● What you have to do
Set down every entry exactly as it stands, omitting any picture.

═══

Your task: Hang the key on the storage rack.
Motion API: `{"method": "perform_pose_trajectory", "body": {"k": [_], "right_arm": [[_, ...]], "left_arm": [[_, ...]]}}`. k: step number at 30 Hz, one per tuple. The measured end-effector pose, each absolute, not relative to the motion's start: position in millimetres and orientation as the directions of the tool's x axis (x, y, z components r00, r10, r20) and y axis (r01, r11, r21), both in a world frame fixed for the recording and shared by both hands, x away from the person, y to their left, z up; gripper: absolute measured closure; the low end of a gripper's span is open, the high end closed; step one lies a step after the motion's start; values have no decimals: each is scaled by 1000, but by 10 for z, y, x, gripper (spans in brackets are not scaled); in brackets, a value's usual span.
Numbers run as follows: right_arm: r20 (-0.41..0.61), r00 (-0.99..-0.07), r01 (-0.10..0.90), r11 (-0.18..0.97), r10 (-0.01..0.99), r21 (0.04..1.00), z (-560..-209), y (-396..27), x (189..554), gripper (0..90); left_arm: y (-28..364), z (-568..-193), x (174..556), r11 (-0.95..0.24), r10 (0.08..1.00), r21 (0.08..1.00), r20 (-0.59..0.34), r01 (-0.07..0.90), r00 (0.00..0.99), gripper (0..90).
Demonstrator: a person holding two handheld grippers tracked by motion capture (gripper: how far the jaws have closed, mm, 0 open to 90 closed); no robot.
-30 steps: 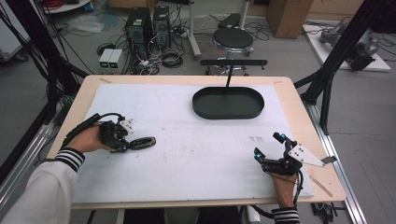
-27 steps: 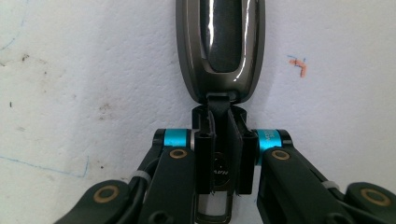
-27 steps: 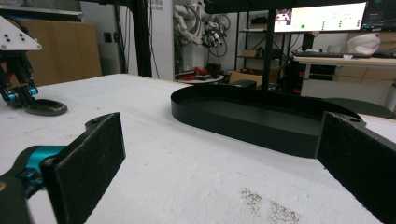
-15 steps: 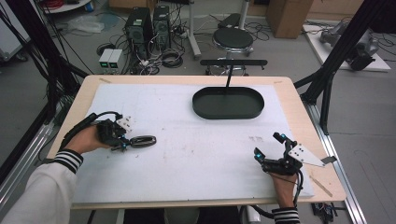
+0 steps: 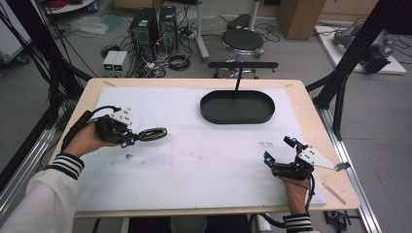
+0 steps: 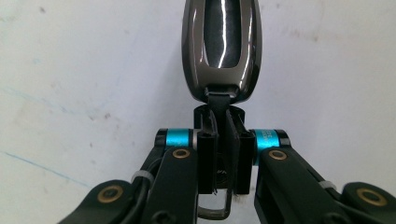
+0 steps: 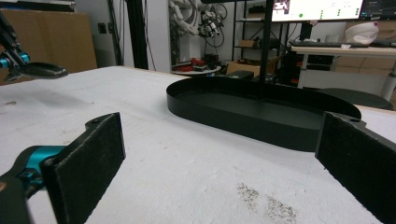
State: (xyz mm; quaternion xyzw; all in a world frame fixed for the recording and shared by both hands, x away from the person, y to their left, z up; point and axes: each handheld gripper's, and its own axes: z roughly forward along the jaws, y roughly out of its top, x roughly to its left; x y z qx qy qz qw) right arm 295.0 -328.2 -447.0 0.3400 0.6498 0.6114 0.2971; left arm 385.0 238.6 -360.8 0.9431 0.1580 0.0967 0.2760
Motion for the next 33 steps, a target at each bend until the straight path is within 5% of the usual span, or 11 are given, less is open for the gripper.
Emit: {"method": "perform_pose_trajectory", "body": {"k": [7, 21, 33], "right_arm": [[34, -642, 100, 40, 766, 994, -4269, -3258, 3030, 5], [-1, -831, 119, 180, 557, 976, -3658, -2955, 3259, 5], [-59, -897, 82, 298, 437, 951, -3291, -2642, 3438, 5]], "left_arm": [[2231, -3452, 3866, -715, 368, 653, 48, 249, 929, 841], [1794, -3262, 3834, -679, 290, 712, 31, 182, 957, 841], [1487, -3107, 3807, -662, 220, 737, 21, 133, 975, 841]]}}
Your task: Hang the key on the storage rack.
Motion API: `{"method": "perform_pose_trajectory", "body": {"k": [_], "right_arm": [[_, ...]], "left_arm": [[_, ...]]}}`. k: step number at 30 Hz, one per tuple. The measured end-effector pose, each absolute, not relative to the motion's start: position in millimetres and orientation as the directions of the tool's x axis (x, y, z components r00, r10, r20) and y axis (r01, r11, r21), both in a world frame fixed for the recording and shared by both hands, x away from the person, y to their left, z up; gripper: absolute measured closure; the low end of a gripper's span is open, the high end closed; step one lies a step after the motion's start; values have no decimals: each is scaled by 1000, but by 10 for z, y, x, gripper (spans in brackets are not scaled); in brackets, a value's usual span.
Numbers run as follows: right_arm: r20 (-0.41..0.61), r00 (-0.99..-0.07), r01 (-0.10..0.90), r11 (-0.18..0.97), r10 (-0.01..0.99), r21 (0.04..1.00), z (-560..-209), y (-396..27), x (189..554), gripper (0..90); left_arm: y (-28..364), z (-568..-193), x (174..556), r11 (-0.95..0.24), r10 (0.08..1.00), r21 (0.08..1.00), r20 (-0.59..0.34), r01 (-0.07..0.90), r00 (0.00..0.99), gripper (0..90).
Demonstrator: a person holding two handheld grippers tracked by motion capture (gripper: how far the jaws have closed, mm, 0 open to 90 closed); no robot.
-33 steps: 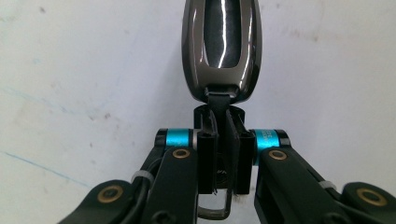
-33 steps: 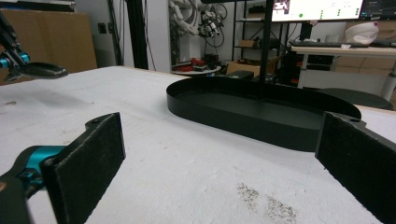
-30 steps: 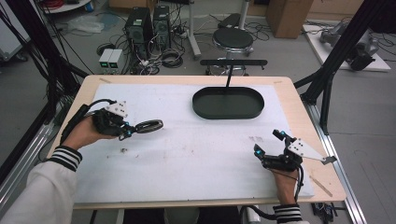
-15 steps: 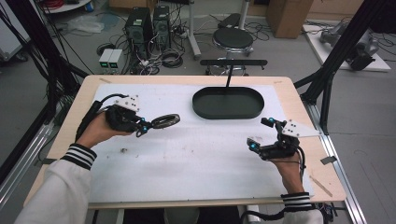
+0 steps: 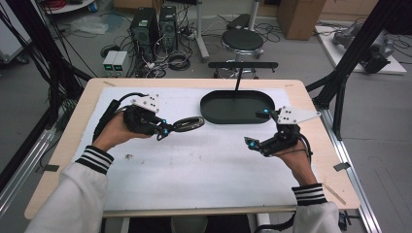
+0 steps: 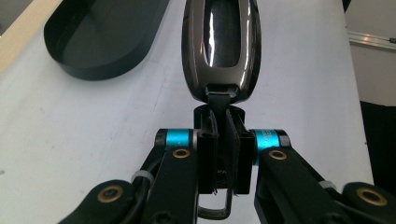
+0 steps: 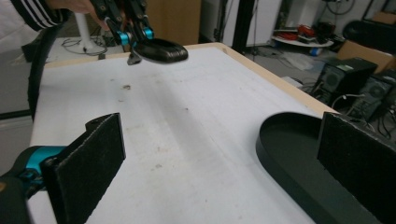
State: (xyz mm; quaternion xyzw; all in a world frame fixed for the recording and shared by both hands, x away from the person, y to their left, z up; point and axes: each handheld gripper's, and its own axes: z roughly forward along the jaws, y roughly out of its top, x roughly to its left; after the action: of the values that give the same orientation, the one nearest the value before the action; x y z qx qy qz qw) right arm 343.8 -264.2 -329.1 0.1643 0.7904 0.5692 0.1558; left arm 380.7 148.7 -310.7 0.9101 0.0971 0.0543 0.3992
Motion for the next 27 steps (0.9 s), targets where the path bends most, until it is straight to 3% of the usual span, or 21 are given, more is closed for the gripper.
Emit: {"method": "perform_pose_trajectory", "body": {"k": [12, 27], "right_arm": [[-111, -962, 16, 459, 250, 888, -3017, -2127, 3636, 5], [-100, -989, -9, 642, 106, 767, -2976, -1531, 3837, 20]], "left_arm": [[1216, -3084, 3789, -681, 160, 726, 20, 95, 987, 840], [1151, -3096, 3776, -687, 142, 721, 15, 87, 990, 840]]}}
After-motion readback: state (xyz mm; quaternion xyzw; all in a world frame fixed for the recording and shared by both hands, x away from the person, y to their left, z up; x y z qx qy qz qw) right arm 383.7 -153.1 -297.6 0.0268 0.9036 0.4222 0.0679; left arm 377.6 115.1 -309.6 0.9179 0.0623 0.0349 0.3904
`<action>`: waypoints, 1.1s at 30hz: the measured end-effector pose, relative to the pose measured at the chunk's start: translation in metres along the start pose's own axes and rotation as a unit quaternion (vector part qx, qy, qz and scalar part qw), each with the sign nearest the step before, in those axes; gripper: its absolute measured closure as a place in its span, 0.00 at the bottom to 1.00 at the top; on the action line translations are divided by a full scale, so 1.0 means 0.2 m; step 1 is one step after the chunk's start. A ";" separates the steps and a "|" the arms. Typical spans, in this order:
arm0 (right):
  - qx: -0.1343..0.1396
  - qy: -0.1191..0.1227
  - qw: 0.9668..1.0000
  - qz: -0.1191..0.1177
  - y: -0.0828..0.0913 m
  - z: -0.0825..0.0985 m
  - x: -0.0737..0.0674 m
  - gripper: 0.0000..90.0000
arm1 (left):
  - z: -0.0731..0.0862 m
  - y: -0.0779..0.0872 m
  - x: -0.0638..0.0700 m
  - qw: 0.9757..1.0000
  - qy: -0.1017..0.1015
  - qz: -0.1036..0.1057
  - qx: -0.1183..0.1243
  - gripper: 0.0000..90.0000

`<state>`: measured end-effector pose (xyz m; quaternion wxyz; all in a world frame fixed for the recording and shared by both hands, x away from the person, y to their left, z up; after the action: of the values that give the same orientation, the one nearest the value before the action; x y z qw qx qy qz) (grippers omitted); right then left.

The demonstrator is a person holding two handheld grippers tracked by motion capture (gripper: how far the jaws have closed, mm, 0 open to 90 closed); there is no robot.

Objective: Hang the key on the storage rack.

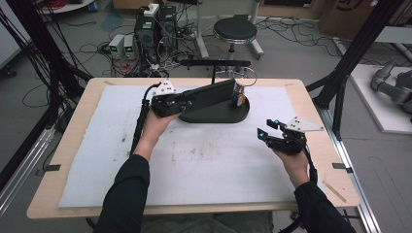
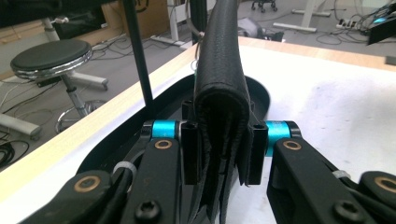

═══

● Result for this exercise
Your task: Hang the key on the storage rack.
Motion API: `{"method": "perform_pose_trajectory", "body": {"k": [_], "right_arm": [[_, ...]], "left_arm": [[_, ...]]}}`. k: step number at 30 Hz, one per tuple. The measured end-effector pose, each absolute, not relative to the motion's start: position in millimetres and orientation as the directions of the tool's x axis (x, y, z components r00, r10, r20) and y axis (r01, r11, r21), both in a world frame fixed for the recording and shared by both hands, x away from the person, y to their left, z up; gripper: absolute measured closure; the low end of a gripper's span is open, the high end closed; step one lies a step after the motion's start; values have no decimals: each is scaled by 1000, but by 10 for z, y, x, gripper (spans in brackets are not scaled); in brackets, a value's usual span.
Numbers run as follows: right_arm: r20 (-0.41..0.61), r00 (-0.99..-0.07), r01 (-0.10..0.90), r11 (-0.18..0.97), r10 (-0.01..0.99), r21 (0.04..1.00), z (-560..-209), y (-396..27), x (189..554), gripper (0..90); left_arm: y (-28..364), z (-568..-193), x (174..556), r11 (-0.95..0.24), r10 (0.08..1.00), r21 (0.08..1.00), r20 (-0.59..0.34), r01 (-0.07..0.90), r00 (0.00..0.99), gripper (0..90).
Demonstrator: a person holding two handheld grippers tracked by motion capture (gripper: how far the jaws have closed, mm, 0 open to 90 closed); no robot.
-30 steps: 
-27 steps: 
-27 steps: 
-15 steps: 
+0 steps: 
+0 steps: 
+0 steps: 
State: (xyz mm; quaternion xyzw; all in a world frame fixed for the recording and shared by both hands, x away from the person, y to their left, z up; point and axes: each handheld gripper's, and its own axes: z roughly forward along the jaws, y roughly out of its top, x roughly to its left; x y z qx qy qz qw) right arm 295.0 -328.2 -447.0 0.3400 0.6498 0.6114 0.2971; left arm 385.0 238.6 -360.8 0.9431 0.1580 0.0967 0.2760
Motion for the next 33 steps, a target at each bend until the straight path is within 5% of the usual span, or 11 are given, less is open for the gripper.
Emit: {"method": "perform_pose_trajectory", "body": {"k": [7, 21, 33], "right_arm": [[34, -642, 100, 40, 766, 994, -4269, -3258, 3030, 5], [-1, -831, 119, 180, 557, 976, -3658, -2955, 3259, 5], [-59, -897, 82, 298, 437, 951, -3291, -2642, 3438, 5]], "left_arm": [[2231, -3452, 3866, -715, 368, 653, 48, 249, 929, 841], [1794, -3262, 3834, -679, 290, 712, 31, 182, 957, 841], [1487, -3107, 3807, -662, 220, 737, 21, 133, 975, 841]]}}
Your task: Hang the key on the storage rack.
Motion API: `{"method": "perform_pose_trajectory", "body": {"k": [_], "right_arm": [[_, ...]], "left_arm": [[_, ...]]}}`. k: step number at 30 Hz, one per tuple. The measured end-effector pose, each absolute, not relative to the motion's start: position in millimetres and orientation as the directions of the tool's x axis (x, y, z components r00, r10, r20) and y axis (r01, r11, r21), both in a world frame fixed for the recording and shared by both hands, x away from the person, y to their left, z up; gripper: absolute measured closure; the low end of a gripper's span is open, the high end closed; step one lies a step after the motion's start; values have no decimals: each is scaled by 1000, but by 10 for z, y, x, gripper (spans in brackets are not scaled); in brackets, a value's usual span.
Numbers run as follows: right_arm: r20 (-0.41..0.61), r00 (-0.99..-0.07), r01 (-0.10..0.90), r11 (-0.18..0.97), r10 (-0.01..0.99), r21 (0.04..1.00), z (-560..-209), y (-396..27), x (189..554), gripper (0..90); left_arm: y (-28..364), z (-568..-193), x (174..556), r11 (-0.95..0.24), r10 (0.08..1.00), r21 (0.08..1.00), r20 (-0.59..0.34), r01 (-0.07..0.90), r00 (0.00..0.99), gripper (0..90).
Demonstrator: a person holding two handheld grippers tracked by motion capture (gripper: how far the jaws have closed, mm, 0 open to 90 closed); no robot.
-33 steps: 
-33 steps: 
-30 steps: 
-15 steps: 
+0 steps: 
+0 steps: 
+0 steps: 
State: (xyz mm; quaternion xyzw; all in a world frame fixed for the recording and shared by both hands, x away from the person, y to their left, z up; point and axes: each handheld gripper's, and its own axes: z roughly forward along the jaws, y roughly out of its top, x roughly to its left; after the action: of the values that give the same orientation, the one nearest the value before the action; x y z qx qy qz qw) right arm 343.8 -264.2 -329.1 0.1643 0.7904 0.5692 0.1558; left arm 380.7 148.7 -310.7 0.9101 0.0971 0.0543 0.3992
Motion for the next 27 steps (0.9 s), targets where the path bends most, until it is straight to 3% of the usual span, or 21 are given, more is closed for the gripper.
Emit: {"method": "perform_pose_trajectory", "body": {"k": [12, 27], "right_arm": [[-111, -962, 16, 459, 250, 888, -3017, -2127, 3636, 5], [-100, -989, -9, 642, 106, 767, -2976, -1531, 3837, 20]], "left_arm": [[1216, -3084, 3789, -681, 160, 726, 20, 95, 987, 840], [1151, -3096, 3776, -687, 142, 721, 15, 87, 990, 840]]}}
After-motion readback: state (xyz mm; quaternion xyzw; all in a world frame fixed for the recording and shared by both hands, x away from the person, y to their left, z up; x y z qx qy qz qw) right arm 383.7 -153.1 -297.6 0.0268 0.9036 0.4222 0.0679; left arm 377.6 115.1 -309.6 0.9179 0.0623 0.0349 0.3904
`<action>`: waypoints, 1.1s at 30hz: the measured end-effector pose, relative to the pose measured at the chunk's start: translation in metres along the start pose's own axes and rotation as a unit quaternion (vector part qx, qy, qz and scalar part qw), each with the sign nearest the step before, in those axes; gripper: its absolute measured closure as a place in its span, 0.00 at the bottom to 1.00 at the top; on the action line translations are divided by a full scale, so 1.0 means 0.2 m; step 1 is one step after the chunk's start. A ";" separates the steps and a "|" the arms. Typical spans, in this order:
arm0 (right):
  - qx: -0.1343..0.1396
  - qy: -0.1191..0.1227
  - qw: 0.9668..1.0000
  - qz: -0.1191..0.1177
  - y: -0.0828..0.0913 m
  - z: -0.0825..0.0985 m
  - x: -0.0737..0.0674 m
  - gripper: 0.0000..90.0000
arm1 (left):
  - z: -0.0731..0.0862 m
  - y: -0.0779..0.0872 m
  - x: -0.0638..0.0700 m
  - qw: 0.9757..1.0000
  - qy: -0.1017..0.1015
  - qz: -0.1036..0.1057
  - qx: -0.1183..0.1243
  - gripper: 0.0000..90.0000

`<state>`: measured end-effector pose (xyz m; quaternion wxyz; all in a world frame fixed for the recording and shared by both hands, x away from the person, y to their left, z up; after the action: of the values that give the same orientation, the one nearest the value before the action; x y z qw qx qy qz) (grippers omitted); right then left.

The demonstrator is a person holding two handheld grippers tracked by motion capture (gripper: how far the jaws have closed, mm, 0 open to 90 closed); there is no robot.

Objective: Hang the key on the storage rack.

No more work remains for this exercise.